A reportagem apurou que os policiais trabalham com a hipótese de que os grampos tenham sido executados por meio das operadoras que controlam o sistema telefônico local, sem a instalação direta no Senado.
A tese ganhou força depois que os policiais perceberam que, para grampear o telefone de um parlamentar, o grampo teria que ser instalado na linha utilizada exclusivamente pelo senador, dentro de seu gabinete. A instalação de uma escuta em um telefone próximo ao gabinete, ou mesmo na ante-sala do parlamentar, não teria força para grampear todas as conversas do senador diante do extenso número de troncos telefônicos existentes na Casa.
A estimativa da Polícia Legislativa é que existam cerca de 5.000 troncos telefônicos no Senado. Tecnicamente, os troncos juntam diversas linhas telefônicas em um mesmo número -o que dificulta a realização de grampos.
O senador Demóstenes Torres (DEM-GO), que teve uma conversa grampeada com o presidente do Supremo Tribunal Federal (STF), ministro Gilmar Mendes, considerou ''muito difícil'' que os grampos tenham sido realizados no Congresso. ''Quem mexe com esse tipo de investigação sabe que é muito mais difícil fazer grampos aqui'', afirmou.

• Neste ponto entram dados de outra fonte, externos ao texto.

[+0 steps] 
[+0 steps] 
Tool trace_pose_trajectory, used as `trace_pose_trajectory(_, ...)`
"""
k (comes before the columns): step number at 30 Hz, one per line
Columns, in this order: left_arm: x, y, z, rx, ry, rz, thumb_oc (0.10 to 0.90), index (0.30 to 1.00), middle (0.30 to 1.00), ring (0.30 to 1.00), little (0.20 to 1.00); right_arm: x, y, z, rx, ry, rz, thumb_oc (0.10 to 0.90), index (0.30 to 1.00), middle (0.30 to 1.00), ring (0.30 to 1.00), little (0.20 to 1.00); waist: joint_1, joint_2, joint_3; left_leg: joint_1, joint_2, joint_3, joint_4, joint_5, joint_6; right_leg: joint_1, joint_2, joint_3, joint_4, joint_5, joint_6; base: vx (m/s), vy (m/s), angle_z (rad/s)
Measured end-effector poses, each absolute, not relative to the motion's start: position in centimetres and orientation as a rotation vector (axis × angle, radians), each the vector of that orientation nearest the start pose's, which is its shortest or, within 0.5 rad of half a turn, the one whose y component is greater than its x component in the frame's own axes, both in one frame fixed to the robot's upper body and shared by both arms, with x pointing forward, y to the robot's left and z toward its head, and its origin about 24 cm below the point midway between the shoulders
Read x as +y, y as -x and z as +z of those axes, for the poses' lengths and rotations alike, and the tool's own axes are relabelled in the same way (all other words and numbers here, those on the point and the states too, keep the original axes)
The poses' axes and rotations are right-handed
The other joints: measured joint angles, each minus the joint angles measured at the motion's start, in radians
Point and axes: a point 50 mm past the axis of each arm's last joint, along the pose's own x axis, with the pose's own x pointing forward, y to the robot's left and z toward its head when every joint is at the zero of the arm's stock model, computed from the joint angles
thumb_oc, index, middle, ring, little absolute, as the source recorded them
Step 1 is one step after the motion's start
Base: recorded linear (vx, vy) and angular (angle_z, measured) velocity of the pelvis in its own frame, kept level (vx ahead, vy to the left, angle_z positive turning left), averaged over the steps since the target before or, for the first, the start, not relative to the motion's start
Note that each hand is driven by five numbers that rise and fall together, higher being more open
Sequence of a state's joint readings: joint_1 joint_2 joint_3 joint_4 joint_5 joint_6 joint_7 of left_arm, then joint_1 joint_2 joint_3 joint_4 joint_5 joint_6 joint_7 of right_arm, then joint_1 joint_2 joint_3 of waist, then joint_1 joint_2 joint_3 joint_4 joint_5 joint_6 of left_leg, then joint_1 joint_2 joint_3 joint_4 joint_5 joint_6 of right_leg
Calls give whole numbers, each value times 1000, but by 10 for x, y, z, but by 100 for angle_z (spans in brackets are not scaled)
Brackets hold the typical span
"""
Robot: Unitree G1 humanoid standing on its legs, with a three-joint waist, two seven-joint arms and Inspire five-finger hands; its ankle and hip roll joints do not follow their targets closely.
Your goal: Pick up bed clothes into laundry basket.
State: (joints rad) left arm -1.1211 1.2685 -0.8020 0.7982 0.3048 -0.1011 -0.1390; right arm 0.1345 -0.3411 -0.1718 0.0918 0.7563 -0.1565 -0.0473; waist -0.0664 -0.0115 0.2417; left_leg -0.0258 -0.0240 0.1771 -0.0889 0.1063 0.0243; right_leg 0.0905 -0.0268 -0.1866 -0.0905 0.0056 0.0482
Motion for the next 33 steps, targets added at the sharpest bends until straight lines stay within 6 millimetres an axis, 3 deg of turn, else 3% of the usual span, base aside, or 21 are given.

Como Mendes conversou com Demóstenes em um telefone celular, o senador não descarta que o aparelho móvel do presidente do STF tenha sido monitorado.
Varredura
A Polícia Legislativa deve concluir as investigações na segunda-feira, quando encaminhará os resultados ao presidente do Senado, Garibaldi Alves (PMDB-RN).
Os policiais realizaram varreduras nos gabinetes dos cinco parlamentares que, segundo a revista ''Veja'', foram grampeados pela Agência Brasileira de Inteligência (Abin): Demóstenes, Tasso Jereissati (PSDB-CE), Tião Viana (PT-AC), Álvaro Dias (PSDB-PR) e Arthur Virgílio (PSDB-AM).
Treze policiais legislativos trabalham nas investigações, que foram solicitadas por Garibaldi após a divulgação das denúncias. A Polícia Federal entrou no caso depois da abertura de inquérito sobre os grampos clandestinos. Peritos da PF analisaram ontem a central telefônica do Senado.